__Problem description__
Below is the data. Give it again, complete and exact.

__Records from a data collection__
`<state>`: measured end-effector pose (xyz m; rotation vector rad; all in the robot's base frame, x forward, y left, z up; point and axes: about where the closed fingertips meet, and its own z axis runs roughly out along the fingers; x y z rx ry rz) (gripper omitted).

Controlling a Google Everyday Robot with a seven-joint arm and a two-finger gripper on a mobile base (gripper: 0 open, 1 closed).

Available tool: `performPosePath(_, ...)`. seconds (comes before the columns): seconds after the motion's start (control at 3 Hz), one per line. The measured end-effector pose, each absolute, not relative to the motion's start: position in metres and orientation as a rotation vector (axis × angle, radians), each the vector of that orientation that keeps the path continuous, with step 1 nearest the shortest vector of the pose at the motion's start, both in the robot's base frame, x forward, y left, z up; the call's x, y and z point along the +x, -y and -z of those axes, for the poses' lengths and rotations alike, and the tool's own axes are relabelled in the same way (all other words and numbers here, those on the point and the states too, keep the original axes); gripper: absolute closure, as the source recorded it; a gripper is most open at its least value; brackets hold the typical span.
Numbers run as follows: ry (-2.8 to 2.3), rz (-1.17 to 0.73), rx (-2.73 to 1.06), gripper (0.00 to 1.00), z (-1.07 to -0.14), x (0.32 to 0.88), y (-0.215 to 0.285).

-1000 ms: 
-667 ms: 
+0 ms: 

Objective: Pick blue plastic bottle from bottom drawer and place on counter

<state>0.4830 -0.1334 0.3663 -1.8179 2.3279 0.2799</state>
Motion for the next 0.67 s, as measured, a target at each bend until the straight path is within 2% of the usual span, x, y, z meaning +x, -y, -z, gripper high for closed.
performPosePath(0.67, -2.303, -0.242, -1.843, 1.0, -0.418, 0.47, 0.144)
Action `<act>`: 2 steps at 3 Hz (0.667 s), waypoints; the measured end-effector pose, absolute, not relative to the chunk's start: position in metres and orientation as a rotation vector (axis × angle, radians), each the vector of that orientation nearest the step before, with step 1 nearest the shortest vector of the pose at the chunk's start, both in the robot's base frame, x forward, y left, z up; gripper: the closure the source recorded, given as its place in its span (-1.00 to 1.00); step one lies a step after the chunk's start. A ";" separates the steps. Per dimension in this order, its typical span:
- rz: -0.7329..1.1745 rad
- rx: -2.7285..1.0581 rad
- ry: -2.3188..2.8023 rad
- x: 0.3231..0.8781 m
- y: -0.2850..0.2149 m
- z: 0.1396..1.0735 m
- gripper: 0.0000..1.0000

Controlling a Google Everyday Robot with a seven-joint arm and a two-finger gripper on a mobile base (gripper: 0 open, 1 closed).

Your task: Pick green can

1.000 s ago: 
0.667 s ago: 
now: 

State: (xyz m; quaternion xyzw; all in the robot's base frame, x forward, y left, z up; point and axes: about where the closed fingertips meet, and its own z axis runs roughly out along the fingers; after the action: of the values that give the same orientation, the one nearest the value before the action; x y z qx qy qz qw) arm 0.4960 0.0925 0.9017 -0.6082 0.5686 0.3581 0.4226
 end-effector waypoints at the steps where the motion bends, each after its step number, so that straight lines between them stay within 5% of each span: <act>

__Result of this exercise__
`<state>`: measured end-effector pose (xyz m; rotation vector rad; all in the robot's base frame, x forward, y left, z up; point and axes: about where the closed fingertips meet, and its own z axis runs roughly out along the fingers; x y z rx ry rz) (gripper omitted).

Controlling a Google Everyday Robot with a seven-joint arm and a two-finger gripper on a mobile base (gripper: 0 open, 1 closed).

Available tool: `performPosePath(_, ...)`. seconds (comes before the columns): seconds after the motion's start (control at 3 Hz), one per line. The measured end-effector pose, each absolute, not relative to the motion's start: position in metres and orientation as a rotation vector (axis × angle, radians), each the vector of that orientation that keeps the path continuous, with step 1 nearest the shortest vector of the pose at the motion's start, both in the robot's base frame, x forward, y left, z up; the call's x, y and z point along the +x, -y and -z of those axes, for the poses' lengths and rotations alike, and the tool's own axes are relabelled in the same way (all other words and numbers here, those on the point and the states too, keep the original axes); gripper: absolute closure, as the source recorded it; a gripper is most open at its least value; brackets hold the typical span.
Numbers run as follows: ry (-2.8 to 2.3), rz (-1.17 to 0.73), rx (-2.73 to 1.06), gripper (0.00 to 1.00), z (-1.07 to -0.14), x (0.32 to 0.88), y (-0.215 to 0.285).

-1000 ms: 
-667 ms: 
+0 ms: 

Objective: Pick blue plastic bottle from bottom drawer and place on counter

<state>0.4830 -0.1334 0.3663 -1.8179 2.3279 0.2799</state>
Motion for the next 0.67 s, as measured, a target at each bend until the straight path is within 2% of the usual span, x, y, z meaning +x, -y, -z, gripper high for closed.
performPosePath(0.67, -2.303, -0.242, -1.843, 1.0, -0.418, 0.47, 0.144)
Action `<act>`: 2 steps at 3 Hz (0.667 s), waypoints; the measured end-effector pose, absolute, not relative to the chunk's start: position in metres and orientation as a rotation vector (axis × angle, radians), each the vector of that orientation nearest the step before, with step 1 nearest the shortest vector of the pose at the chunk's start, both in the robot's base frame, x forward, y left, z up; gripper: the closure the source recorded, given as its place in its span (-1.00 to 1.00); step one lies a step after the chunk's start. A ";" separates the steps. Per dimension in this order, its typical span:
- rz: -0.7329..1.1745 rad
- rx: -2.7285..1.0581 rad
- ry: -2.3188..2.8023 rad
- x: 0.3231..0.8781 m
- y: -0.2850..0.2149 m
- z: 0.1396..1.0735 m
- gripper: 0.0000..1.0000

Controlling a Google Everyday Robot with a seven-joint arm and a two-finger gripper on a mobile base (gripper: 0 open, 1 closed).

Your task: Pick green can

1.000 s ago: 
0.667 s ago: 
now: 

State: (xyz m; quaternion xyzw; all in the robot's base frame, x forward, y left, z up; point and axes: about where the closed fingertips meet, and its own z axis runs roughly out along the fingers; after the action: of the values that give the same orientation, the one nearest the value before the action; x y z qx qy qz qw) arm 0.4960 0.0925 0.9017 -0.6082 0.5686 0.3581 0.4226
 end-effector waypoints at the steps where the motion bends, each after its step number, so that straight lines between them stay within 5% of each span: <act>

The output requires nothing else.